◆ **Instructions for the task**
Say how many lines in the records contain "this". The reply must consist of the number alone.

Data excerpts

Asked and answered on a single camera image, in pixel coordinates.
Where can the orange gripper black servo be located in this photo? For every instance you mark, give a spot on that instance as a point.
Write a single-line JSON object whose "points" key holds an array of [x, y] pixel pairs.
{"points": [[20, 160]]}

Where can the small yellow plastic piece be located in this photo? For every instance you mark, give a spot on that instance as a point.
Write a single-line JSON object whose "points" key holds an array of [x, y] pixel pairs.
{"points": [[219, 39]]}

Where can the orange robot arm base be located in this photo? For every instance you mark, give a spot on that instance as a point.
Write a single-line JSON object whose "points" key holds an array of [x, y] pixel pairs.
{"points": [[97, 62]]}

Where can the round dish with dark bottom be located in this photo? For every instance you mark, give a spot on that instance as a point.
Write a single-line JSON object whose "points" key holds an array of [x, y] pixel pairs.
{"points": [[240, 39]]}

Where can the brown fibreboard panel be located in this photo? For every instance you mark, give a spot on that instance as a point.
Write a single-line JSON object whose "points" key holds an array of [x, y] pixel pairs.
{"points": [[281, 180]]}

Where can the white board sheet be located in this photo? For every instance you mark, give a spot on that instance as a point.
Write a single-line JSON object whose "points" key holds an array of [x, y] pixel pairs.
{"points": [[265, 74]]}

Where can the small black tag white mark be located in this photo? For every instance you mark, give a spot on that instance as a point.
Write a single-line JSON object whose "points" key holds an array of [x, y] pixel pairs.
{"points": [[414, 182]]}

...

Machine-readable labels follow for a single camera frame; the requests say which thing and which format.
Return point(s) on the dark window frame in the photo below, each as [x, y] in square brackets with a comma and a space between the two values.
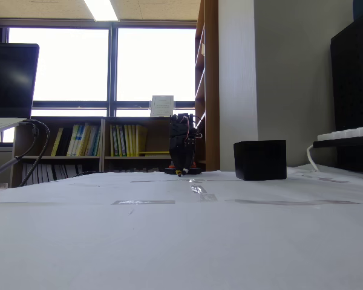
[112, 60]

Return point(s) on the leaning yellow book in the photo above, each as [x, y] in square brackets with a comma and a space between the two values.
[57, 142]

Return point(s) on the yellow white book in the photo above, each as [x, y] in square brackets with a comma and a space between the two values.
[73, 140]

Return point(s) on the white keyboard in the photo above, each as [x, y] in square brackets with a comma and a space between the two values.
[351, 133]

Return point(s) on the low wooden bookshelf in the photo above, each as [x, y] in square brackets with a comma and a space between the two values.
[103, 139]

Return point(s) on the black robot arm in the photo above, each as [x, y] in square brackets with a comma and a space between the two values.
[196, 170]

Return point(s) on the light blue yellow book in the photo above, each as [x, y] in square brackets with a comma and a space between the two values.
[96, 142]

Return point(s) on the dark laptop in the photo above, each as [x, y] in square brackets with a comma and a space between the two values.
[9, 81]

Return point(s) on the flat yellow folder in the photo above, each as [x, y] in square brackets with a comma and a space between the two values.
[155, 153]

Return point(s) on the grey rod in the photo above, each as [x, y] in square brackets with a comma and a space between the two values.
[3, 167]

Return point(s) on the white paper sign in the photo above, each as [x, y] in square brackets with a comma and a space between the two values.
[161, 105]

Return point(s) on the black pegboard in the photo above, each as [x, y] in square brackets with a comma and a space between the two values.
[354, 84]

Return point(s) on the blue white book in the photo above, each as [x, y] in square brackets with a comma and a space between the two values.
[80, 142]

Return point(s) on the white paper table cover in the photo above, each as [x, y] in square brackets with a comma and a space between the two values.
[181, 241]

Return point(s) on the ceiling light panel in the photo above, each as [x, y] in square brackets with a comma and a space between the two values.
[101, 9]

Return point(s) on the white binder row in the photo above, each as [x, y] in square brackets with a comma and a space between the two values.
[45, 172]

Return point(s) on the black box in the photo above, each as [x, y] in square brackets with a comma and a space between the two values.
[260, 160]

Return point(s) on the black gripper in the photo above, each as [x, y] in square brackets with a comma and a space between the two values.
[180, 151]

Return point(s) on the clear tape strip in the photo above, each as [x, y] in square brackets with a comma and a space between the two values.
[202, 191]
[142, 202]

◆ **The completed task**
7